Erythrophobie

Unter einer Erythrophobie versteht man die übermäßige Angst vor dem Erröten, wobei das ausgeprägte Rotwerden im Gesicht das Unbehagen dieser Situation noch deutlich verstärkt. Die Betroffenen sind in ihren Alltagsaktionen deutlich behindert. Die Therapie besteht in erster Linie in einer Verhaltenstherapie.

Eine definitive Lösung bietet die thorakoskopische Sympathektomie, das heißt Durchtrennung oder Entfernung eines umschriebenen Teils des sympathischen Grenzstrangs, welcher das Schwitzen in der zugehörigen Region reguliert.

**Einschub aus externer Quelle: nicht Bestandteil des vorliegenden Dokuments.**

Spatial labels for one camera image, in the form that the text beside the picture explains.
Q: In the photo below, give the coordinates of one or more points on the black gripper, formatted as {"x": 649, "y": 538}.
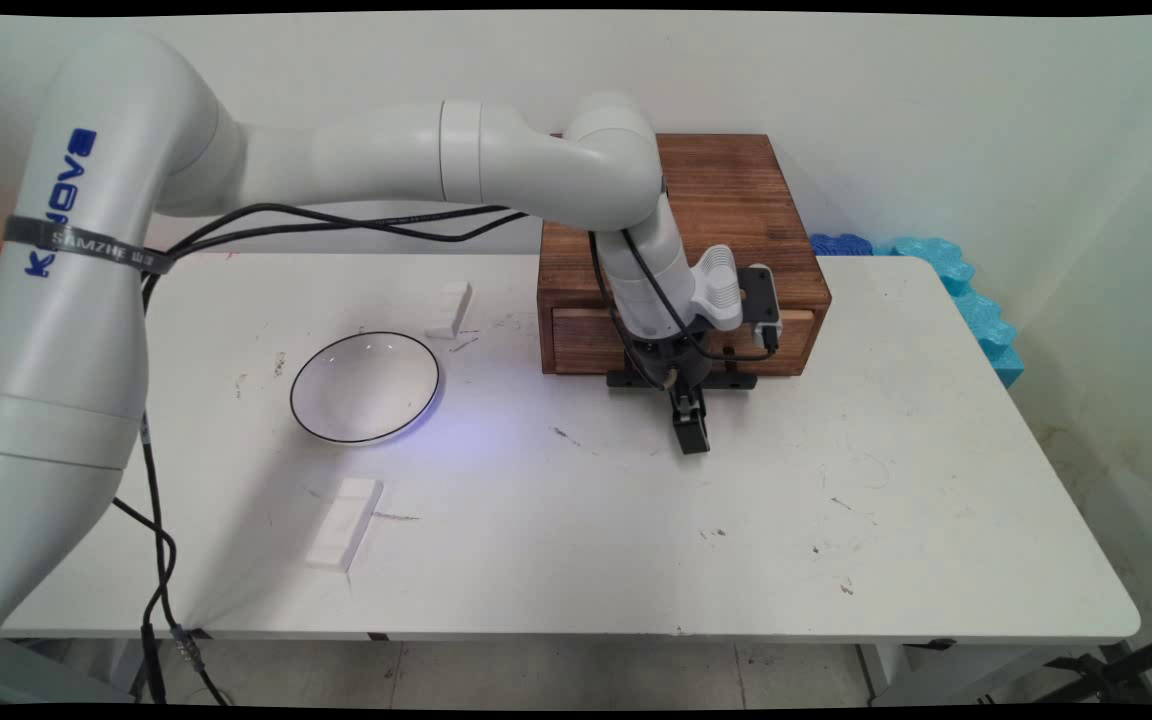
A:
{"x": 661, "y": 360}

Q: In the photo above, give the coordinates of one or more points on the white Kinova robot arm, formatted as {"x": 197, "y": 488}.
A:
{"x": 86, "y": 350}

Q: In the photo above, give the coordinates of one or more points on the dark blue foam piece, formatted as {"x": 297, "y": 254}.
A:
{"x": 841, "y": 245}

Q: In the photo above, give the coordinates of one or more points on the brown wooden drawer cabinet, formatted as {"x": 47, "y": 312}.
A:
{"x": 736, "y": 190}

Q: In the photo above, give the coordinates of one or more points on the small white foam block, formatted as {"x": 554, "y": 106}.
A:
{"x": 454, "y": 310}

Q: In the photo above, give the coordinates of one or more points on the cyan foam piece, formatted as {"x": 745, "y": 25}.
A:
{"x": 976, "y": 310}

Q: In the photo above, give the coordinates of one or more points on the white bowl with black rim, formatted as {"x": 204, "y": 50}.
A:
{"x": 366, "y": 390}

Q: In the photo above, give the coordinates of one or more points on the long white foam block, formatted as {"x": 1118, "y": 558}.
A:
{"x": 346, "y": 525}

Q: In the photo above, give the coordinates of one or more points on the black metal stand leg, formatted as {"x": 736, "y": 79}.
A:
{"x": 1136, "y": 660}

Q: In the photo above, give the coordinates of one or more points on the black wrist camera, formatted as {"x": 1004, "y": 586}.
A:
{"x": 760, "y": 300}

Dieser Eingriff erfolgt in unserer Klinik für Thoraxchirurgie im Evangelischen Klinikum Bethel (EvKB) minimalinvasiv mit der sogenannten Schlüssellochtechnik.

Durch diese Operation werden die Hände der Patienten in 95 bis 100 Prozent der Fälle absolut trockengelegt. Häufig tritt nach der Operation an anderen Körperstellen ein leicht vermehrtes Schwitzen auf (kompensatorische Hyperhidrose), was aber vom weit überwiegenden Teil der operierten Patienten als nicht störend empfunden wird. Extrem selten tritt nach der Operation ein so genanntes Horner-Syndrom auf. Dies bedeutet, dass das Oberlid leicht hängt und die Pupille etwas enger gestellt ist. Auf die Sehleistung hat dies keinen Einfluss.